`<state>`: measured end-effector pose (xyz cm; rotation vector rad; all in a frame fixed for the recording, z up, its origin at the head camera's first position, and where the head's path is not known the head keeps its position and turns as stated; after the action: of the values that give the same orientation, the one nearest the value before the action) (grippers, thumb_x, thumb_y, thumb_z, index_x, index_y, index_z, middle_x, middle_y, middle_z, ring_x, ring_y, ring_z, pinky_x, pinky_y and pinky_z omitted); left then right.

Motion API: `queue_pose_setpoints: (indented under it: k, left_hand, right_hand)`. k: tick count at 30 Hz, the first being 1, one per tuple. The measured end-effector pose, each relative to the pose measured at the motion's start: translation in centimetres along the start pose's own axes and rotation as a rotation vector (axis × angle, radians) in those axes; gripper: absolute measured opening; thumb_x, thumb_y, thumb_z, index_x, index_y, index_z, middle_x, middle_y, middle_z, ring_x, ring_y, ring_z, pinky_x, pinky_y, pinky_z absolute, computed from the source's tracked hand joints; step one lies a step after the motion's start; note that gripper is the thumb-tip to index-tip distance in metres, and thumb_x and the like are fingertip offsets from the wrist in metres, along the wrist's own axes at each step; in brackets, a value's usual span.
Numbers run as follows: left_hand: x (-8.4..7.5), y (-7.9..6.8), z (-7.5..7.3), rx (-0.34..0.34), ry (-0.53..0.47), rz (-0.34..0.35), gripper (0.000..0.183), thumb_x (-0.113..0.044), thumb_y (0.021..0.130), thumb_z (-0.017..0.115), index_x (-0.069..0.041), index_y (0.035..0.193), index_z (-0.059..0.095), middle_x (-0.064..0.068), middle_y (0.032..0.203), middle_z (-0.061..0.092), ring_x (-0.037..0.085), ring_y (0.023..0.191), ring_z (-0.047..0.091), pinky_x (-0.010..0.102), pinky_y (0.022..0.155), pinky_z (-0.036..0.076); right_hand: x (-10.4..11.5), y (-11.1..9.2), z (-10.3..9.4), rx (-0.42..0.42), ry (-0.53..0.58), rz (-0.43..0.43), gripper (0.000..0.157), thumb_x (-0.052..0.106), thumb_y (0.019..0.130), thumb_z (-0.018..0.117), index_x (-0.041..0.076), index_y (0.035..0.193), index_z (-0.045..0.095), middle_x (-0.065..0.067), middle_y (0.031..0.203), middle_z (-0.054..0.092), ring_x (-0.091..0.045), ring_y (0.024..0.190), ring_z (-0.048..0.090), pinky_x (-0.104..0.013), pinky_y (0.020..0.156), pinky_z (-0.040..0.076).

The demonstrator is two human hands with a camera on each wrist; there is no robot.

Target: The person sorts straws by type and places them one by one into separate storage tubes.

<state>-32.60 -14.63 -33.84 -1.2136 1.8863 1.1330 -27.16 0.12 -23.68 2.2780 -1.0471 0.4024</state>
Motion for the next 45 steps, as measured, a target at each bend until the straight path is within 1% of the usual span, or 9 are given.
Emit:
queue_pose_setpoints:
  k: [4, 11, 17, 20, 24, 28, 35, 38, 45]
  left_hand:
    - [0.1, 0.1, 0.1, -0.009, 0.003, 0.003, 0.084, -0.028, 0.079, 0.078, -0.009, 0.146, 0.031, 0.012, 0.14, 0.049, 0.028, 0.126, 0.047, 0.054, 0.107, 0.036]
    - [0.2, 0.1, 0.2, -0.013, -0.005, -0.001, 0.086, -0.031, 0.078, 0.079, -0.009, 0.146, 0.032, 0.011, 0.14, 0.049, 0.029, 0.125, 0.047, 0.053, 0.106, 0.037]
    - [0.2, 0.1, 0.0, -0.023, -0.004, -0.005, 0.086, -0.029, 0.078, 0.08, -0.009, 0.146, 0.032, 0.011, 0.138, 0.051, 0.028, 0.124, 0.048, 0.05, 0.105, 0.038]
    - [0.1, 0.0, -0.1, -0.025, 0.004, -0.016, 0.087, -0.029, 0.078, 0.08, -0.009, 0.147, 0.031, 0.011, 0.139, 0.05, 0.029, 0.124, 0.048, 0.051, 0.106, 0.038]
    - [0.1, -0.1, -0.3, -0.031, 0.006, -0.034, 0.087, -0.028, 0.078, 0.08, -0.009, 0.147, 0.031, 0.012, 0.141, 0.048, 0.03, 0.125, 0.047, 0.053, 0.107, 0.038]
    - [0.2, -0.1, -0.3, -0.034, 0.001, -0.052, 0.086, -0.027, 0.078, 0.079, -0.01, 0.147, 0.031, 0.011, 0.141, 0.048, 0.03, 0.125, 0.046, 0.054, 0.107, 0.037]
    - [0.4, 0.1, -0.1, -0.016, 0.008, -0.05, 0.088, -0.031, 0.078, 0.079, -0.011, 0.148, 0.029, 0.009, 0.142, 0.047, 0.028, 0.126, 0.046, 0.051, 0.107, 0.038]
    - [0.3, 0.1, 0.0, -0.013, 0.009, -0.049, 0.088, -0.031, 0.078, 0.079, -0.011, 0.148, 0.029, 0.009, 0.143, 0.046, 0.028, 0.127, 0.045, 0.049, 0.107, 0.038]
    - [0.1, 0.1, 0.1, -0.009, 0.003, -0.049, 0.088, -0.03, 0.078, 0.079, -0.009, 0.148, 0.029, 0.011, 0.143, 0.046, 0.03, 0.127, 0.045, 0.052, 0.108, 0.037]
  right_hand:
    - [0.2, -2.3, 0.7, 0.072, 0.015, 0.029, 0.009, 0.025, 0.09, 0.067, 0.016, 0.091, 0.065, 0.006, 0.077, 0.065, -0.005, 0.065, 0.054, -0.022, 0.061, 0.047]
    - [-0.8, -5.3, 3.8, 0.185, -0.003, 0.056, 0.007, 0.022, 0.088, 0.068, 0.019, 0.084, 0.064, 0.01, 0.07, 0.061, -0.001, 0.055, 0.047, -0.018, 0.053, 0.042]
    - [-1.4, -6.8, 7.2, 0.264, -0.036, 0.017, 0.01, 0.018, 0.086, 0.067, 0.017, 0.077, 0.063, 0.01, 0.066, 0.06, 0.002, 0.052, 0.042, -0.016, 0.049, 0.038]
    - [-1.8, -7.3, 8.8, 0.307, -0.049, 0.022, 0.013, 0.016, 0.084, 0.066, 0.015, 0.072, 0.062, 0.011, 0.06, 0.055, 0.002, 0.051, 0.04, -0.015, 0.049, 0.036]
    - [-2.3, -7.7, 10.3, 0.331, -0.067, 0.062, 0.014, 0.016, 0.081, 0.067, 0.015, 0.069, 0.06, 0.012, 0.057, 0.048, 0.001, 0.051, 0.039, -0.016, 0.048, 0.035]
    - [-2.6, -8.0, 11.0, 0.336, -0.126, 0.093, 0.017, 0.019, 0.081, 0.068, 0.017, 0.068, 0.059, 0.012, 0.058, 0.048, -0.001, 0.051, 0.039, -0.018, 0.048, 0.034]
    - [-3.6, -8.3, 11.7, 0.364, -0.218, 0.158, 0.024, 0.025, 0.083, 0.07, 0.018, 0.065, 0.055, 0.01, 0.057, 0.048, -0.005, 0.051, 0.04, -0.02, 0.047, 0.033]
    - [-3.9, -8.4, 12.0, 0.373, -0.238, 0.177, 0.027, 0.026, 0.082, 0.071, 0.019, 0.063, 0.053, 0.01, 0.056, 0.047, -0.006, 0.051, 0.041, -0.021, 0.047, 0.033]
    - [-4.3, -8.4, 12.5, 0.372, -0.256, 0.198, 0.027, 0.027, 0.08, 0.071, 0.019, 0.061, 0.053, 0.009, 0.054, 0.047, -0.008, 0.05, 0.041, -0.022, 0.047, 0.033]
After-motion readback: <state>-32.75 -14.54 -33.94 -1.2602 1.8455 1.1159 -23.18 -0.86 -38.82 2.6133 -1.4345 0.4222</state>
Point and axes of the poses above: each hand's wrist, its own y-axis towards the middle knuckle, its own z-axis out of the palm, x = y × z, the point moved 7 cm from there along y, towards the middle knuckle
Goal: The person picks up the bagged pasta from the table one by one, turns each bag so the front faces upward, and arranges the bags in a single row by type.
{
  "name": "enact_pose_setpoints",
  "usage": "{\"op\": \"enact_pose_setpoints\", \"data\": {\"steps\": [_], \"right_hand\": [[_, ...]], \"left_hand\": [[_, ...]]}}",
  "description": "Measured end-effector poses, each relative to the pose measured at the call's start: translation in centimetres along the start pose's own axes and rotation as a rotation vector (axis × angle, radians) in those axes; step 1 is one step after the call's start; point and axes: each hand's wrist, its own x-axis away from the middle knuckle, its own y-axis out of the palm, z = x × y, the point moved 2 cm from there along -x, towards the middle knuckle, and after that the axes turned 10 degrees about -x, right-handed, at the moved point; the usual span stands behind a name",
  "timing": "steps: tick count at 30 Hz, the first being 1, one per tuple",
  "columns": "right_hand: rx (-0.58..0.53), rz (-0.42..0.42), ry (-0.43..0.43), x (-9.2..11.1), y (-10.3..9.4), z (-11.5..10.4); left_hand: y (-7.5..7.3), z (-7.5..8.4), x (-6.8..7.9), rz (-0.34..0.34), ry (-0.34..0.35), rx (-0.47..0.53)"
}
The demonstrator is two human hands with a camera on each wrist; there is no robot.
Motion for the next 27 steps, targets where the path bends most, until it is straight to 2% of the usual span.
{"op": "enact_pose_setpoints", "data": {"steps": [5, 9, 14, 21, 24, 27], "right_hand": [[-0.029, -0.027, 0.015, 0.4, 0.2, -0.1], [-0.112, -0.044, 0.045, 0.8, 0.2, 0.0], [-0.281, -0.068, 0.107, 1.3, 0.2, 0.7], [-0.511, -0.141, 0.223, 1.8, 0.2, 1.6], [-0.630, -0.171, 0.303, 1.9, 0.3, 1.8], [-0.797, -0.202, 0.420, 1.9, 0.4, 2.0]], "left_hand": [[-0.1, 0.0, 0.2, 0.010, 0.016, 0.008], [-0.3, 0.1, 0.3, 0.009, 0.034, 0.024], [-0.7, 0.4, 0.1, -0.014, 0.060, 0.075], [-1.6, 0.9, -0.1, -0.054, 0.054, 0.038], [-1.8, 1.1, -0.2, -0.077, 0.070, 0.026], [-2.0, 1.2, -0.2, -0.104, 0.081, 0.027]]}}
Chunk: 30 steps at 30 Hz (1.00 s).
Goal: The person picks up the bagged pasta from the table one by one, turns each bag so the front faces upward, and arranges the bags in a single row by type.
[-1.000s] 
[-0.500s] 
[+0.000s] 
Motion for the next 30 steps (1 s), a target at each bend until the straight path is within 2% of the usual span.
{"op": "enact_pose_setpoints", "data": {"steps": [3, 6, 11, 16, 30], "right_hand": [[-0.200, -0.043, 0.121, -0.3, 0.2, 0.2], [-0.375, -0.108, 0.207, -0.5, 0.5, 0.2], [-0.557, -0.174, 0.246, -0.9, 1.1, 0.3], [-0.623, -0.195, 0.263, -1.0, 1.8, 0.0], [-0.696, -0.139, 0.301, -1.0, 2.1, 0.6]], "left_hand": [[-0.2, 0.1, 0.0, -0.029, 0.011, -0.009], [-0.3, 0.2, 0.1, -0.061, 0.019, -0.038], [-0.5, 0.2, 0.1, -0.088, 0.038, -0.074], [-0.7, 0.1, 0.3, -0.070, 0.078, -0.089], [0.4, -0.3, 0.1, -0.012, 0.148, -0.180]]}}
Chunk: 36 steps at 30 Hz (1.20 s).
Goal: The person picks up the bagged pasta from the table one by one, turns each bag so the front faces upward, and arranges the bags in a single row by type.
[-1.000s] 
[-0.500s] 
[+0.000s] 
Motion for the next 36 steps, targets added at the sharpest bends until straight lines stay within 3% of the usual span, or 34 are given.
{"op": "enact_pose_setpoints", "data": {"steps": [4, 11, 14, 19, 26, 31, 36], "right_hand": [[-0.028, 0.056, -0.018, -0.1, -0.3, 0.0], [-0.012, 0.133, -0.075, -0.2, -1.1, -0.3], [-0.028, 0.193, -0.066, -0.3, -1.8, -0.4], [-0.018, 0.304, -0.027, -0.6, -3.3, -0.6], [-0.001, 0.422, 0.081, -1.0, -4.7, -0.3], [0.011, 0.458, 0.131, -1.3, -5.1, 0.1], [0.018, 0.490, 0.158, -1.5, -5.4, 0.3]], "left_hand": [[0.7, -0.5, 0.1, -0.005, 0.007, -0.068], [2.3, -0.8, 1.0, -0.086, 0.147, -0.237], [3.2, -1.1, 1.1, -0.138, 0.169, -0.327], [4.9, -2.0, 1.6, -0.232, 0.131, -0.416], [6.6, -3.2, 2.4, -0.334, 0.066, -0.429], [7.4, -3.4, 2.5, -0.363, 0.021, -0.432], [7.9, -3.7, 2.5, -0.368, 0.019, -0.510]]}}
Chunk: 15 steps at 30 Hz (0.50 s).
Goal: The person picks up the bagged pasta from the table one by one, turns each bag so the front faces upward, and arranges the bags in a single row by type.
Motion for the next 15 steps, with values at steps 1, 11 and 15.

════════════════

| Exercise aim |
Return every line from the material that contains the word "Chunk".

| Task answer |
Chunk: 30 steps at 30 Hz (1.00 s).
Chunk: 36 steps at 30 Hz (1.20 s).
Chunk: 15 steps at 30 Hz (0.50 s).

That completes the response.